Blogger Bella said...


But what about the DBT's Southern Rock Opera?

Or were you just saying the whole alt-country genre of music?

I want to know what makes this album so special...

6:25 AM

Blogger Jez said...

The Southern Rock Opera pretty much is a continuation of the AltCountry stuff, but you can't really call DBT AltCountry. You maybe could have said that if they only had their first 2 albums out. But they've evolved.

I guess when I picked that on the original 5 album list, it was because that was the first album I got by them, and then that started my whole journey with DBT and Slobberbone, who are both still two of my favorite bands to this day.

6:30 AM

Anonymous flygrrl said...

I just haven't got the stamina to write lengthy explanations here, and I doubt I can come up with five, but here's a try (in no particular order):

1. Suicidal Tendencies/Suicidal Tendencies: My initiation into punk rock. I wore this cassette out. I remember walking home from school in 9th grade listening to this on my walkman, in my own little world of rage. I didn't fit in with the other kids, and now suddenly there was music for the soundtrack of my life.

2. The Cure/Kiss Me, Kiss Me, Kiss Me: No explanation here. I just listened to it a lot in middle/early high school. I'm sort of amazed the Cure are still around, and I actually like what tiny bits of their more recent stuff I've heard.

3. Bauhaus/Bauhaus Singles 1979–1983: This album confirmed for me that I was born a few years too late. I first heard "Bela Lugosi's Dead" on a mix tape my cousin made for me one summer. I was hooked. I didn't know at that time what a goth was, but I wanted to be one.

4. PJ Harvey/Rid of Me: I never thought women could rock. I first heard this freshman year of college and finally felt like I was hearing a definite feminist side to a lot of the energy I liked in metal/punk I'd been listening to. Still love her. It wasn't until much later that I grew to like Ani DiFranco.

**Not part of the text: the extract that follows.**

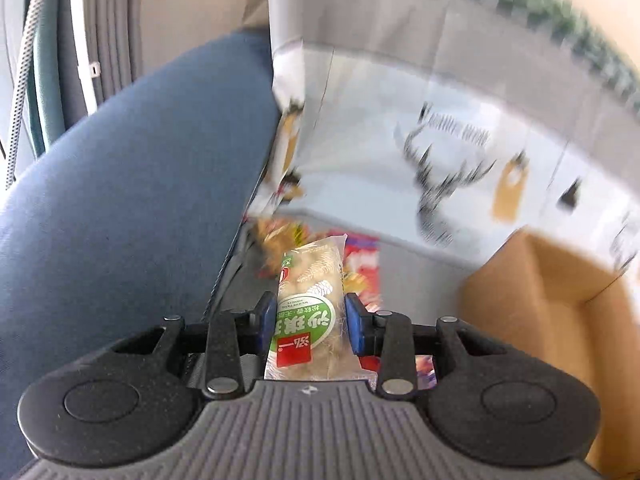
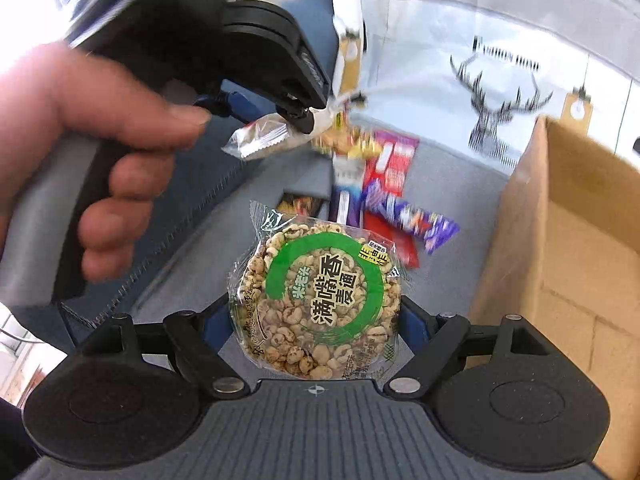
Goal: Organize snacks
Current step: 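Carry the cake bar and peanut bag over the cardboard box with both tools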
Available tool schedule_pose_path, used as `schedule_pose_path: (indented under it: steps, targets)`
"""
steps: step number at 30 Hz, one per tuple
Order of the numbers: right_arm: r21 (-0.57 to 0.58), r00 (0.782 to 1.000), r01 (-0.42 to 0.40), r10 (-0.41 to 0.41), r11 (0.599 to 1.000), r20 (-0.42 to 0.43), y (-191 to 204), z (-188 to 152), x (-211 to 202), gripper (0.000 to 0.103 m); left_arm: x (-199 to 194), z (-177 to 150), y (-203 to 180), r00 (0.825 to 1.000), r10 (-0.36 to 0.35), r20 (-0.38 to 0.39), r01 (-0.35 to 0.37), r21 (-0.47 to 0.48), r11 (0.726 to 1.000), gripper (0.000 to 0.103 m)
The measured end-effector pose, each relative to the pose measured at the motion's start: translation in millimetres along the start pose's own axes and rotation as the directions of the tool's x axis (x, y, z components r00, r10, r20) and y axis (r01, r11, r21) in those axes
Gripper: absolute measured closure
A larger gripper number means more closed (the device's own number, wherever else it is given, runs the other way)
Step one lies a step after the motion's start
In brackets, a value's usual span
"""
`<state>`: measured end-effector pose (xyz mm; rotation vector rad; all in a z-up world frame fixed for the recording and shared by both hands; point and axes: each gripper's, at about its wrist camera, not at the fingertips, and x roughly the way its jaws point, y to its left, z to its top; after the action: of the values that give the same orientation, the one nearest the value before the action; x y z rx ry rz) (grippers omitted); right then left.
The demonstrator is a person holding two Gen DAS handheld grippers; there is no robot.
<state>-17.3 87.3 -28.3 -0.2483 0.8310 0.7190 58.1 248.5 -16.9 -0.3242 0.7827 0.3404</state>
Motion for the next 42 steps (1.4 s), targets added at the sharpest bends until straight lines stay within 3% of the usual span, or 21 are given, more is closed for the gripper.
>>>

5. Tool/Undertow. Wow just wow.

So, a lot of these date from later experiences than Jez's influences, but I must say I mostly listened to crappy pop (Wham! anyone?) until the end of junior high, and though my dad was into Zeppelin, the Stones, stuff like that, and I appreciate all of that, these are the albums that really formed MY musical tastes and that I really remember as marked points in the growth of my musical knowledge/appreciation.